Well, that’s a woman’s right to choose. But, in the macroeconomic picture, who’s going to be around to buy your assets? Mark Twain commended the purchase of land because “they’re not making any more of it.”37

But, in the fast depopulating eastern half of Germany, they’ve made more than anyone’s going to need for the foreseeable future. Pace the Führer, no country has ever been less in need of lebensraum. America has a milder case of the same syndrome—the Boomers didn’t have enough kids to sustain the mid-twentieth-century entitlement regime—but EU governments are now frantically hurling natalist benefits at a shrinking base of fecund womanhood.

Now look at it from a business point of view. In the United States, depending on what line of work you’re in, your sales territory may be your town or your state or the whole of America. But for Germany, Italy, and Japan, their only viable sales territory is the world. When your median age is forty-three and rising, any economic growth is down to exports. Wall Street experts talk about restoring “consumer confidence,” but in much of Europe they won’t restore “confidence” until they restore consumers—that is, figure out a way to generate sufficient numbers of them. Until then, the domestic market is too old and too small (or “inert,” to reprise Martin Wolf’s line) to support economic revival.
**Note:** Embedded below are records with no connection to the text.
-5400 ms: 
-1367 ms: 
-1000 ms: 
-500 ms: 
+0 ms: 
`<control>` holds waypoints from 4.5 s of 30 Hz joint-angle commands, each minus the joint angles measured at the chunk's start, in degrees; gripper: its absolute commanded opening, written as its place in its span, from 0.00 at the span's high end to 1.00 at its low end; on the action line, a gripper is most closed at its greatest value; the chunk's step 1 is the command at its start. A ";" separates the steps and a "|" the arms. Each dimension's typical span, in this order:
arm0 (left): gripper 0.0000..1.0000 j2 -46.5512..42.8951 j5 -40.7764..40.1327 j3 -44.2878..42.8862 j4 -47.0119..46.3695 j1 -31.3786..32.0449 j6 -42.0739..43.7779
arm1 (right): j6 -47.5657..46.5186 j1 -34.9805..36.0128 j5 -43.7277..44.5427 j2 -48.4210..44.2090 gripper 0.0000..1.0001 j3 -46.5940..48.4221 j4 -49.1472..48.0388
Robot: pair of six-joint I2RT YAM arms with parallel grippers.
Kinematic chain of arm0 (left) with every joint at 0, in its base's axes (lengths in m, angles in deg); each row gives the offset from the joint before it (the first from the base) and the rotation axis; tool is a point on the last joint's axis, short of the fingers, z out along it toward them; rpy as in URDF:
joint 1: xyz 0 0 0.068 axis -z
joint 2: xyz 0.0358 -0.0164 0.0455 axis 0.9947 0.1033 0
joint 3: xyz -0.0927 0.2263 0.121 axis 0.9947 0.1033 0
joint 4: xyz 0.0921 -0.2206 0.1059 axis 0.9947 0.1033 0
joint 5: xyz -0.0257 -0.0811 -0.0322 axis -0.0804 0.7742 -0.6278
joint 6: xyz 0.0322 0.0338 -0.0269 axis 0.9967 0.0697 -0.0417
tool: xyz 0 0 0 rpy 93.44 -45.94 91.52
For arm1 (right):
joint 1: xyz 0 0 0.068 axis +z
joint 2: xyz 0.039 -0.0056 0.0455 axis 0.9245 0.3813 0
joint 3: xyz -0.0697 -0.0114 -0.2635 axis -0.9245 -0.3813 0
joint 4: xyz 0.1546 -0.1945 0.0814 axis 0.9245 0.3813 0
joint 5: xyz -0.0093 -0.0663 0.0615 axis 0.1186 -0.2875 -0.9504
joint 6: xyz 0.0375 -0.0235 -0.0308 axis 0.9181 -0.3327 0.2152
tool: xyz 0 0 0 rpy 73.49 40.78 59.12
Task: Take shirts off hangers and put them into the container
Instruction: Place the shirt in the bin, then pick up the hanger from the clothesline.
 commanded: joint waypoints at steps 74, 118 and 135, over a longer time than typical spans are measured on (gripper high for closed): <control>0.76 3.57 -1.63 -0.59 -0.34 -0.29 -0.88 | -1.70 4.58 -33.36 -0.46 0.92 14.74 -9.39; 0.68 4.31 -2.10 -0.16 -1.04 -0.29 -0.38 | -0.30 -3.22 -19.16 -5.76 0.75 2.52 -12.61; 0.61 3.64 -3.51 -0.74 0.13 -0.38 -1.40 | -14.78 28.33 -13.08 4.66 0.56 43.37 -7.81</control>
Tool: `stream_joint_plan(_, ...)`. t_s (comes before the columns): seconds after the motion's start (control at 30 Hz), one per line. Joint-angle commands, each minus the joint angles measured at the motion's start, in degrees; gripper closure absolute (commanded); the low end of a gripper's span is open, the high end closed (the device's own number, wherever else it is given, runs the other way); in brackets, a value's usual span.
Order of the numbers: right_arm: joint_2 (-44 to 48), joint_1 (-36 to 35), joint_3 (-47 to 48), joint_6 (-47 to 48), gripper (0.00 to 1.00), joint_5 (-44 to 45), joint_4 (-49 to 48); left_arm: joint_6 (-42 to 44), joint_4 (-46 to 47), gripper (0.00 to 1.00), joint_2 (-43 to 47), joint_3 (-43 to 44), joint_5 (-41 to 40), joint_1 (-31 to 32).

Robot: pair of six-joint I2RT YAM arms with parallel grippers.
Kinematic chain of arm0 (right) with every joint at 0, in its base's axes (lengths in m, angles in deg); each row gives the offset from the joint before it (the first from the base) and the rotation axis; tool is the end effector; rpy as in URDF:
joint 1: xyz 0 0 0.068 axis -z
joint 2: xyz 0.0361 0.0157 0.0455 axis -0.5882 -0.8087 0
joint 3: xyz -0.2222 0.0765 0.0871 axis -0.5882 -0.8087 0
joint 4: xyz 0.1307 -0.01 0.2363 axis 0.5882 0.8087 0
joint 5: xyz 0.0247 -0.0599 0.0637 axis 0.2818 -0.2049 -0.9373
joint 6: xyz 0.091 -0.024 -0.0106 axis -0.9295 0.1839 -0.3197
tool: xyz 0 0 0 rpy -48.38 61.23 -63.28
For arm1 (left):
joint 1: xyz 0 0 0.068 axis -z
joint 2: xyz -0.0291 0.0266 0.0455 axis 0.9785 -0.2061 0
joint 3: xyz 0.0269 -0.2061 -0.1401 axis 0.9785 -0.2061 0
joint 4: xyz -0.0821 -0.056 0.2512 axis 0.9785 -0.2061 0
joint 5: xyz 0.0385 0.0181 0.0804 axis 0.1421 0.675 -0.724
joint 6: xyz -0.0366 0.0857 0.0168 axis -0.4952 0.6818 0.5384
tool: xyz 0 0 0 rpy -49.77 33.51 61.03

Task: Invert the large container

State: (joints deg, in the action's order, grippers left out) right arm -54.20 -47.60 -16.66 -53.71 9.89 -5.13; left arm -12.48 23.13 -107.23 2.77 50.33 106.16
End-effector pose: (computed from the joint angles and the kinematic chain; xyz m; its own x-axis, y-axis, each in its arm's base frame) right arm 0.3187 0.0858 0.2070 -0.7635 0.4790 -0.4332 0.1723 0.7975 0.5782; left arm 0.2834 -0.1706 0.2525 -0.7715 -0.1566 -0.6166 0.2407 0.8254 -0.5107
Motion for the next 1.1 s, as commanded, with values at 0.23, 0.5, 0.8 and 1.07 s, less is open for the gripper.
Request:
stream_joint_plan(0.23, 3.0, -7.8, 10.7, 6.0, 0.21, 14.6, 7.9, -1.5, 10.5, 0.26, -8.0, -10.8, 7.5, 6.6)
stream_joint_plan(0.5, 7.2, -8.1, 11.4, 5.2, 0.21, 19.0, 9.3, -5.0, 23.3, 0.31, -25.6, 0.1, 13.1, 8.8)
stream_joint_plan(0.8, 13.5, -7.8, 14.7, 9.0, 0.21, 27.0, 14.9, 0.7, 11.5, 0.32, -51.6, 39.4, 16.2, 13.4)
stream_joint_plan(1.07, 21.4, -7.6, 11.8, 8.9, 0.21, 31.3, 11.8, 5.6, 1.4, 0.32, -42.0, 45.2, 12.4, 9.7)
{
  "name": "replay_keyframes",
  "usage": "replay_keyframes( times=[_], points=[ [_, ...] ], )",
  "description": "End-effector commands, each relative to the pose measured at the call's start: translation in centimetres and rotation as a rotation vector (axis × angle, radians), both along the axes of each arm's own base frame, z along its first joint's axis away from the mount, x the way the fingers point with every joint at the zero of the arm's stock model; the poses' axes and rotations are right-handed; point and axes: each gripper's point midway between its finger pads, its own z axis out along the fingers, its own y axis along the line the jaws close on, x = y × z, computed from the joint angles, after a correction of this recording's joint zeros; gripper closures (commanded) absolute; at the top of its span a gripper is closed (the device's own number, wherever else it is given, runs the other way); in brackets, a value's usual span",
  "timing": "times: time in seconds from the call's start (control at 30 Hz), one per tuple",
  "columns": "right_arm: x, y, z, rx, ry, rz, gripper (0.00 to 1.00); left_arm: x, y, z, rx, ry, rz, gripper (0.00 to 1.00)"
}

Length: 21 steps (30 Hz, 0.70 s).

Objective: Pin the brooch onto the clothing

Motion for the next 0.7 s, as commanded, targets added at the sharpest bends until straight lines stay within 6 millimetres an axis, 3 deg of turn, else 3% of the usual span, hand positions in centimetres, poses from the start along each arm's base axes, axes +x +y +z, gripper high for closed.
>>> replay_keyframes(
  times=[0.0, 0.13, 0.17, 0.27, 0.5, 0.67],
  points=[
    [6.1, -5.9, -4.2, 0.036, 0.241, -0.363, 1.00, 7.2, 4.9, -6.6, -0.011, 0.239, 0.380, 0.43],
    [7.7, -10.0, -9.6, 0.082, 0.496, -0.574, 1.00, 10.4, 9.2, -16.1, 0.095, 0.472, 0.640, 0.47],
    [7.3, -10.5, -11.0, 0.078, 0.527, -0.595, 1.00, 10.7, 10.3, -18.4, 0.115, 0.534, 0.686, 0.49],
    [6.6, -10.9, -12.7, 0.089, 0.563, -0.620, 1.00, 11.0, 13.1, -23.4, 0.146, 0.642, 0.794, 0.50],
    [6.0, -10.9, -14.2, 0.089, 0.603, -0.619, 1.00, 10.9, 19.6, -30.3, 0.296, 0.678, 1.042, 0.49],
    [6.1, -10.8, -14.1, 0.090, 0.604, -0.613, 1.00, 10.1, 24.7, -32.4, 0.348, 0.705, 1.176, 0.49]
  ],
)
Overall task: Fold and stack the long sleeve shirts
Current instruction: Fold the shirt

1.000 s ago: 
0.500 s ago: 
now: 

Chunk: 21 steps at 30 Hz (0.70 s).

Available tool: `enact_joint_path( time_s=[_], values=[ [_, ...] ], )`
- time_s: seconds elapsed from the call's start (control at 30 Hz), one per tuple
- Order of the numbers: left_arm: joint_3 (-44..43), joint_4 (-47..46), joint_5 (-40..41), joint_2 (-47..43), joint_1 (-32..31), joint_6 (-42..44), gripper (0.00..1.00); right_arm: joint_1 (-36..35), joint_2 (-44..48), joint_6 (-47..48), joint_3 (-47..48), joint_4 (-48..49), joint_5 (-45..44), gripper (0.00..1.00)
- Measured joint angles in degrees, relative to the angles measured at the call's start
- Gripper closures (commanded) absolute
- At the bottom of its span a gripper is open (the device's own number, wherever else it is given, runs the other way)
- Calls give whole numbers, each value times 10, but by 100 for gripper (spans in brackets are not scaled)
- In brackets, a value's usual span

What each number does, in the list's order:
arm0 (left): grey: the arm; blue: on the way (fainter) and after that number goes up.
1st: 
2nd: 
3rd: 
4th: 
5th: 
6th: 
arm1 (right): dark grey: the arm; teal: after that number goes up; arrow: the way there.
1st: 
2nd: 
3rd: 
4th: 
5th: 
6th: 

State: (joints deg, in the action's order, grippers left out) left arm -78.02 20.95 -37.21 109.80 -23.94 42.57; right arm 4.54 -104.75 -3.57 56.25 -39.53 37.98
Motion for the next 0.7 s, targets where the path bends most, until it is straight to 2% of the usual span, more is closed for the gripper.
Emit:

If you’re a German bank, to whom do you lend money? With age distribution on your home turf heading north relentlessly, you don’t have enough young people to grow your business. So you lend farther and farther afield. Not crazy farther, not Sudan or Rwanda. But far enough that you’re operating in markets where your traditional forms of risk analysis don’t apply, even if you were minded to apply them. To western bankers, Eastern Europe didn’t seem that different or dangerous, if you steered clear of the more psychotic oligarchs. Unfortunately, the post-Soviet east is even further down the demographic death spiral than you are. America? By some estimates, Germany’s Landesbanken could have to write off a trillion bucks’ worth of subprime crud from the U.S.

So, from the individual homeowner with no one to sell his home to, and the business that’s run out of domestic market, and the bank frantically loaning to jurisdictions it barely comprehends, nudge it up one last stage—to the state. In recessions, government is enjoined to spend—to go into deficit, ramp up the national debt in order to “stimulate” the economy.

Adding to the national debt presupposes that there’ll be someone to pay it off. But what if there isn’t? And do the Chinese and the Saudis already know the answer to that question? The failures of British and German Treasury auctions (not to mention near misses in the U.S. prevented only by the Fed buying up Treasury securities) prefigure a world with too much debt and too few sugar daddies willing to cover it.

In 2003, the IMF conducted a study of Eurosclerosis and examined the impact on chronic unemployment and other woes if the Eurozone labor market were to be Americanized—increasing participation in the work force, reducing taxes, rolling back job-for-life security, and generally liberalizing the economy.38 They concluded that the changes would be tough, but over the long-term beneficial.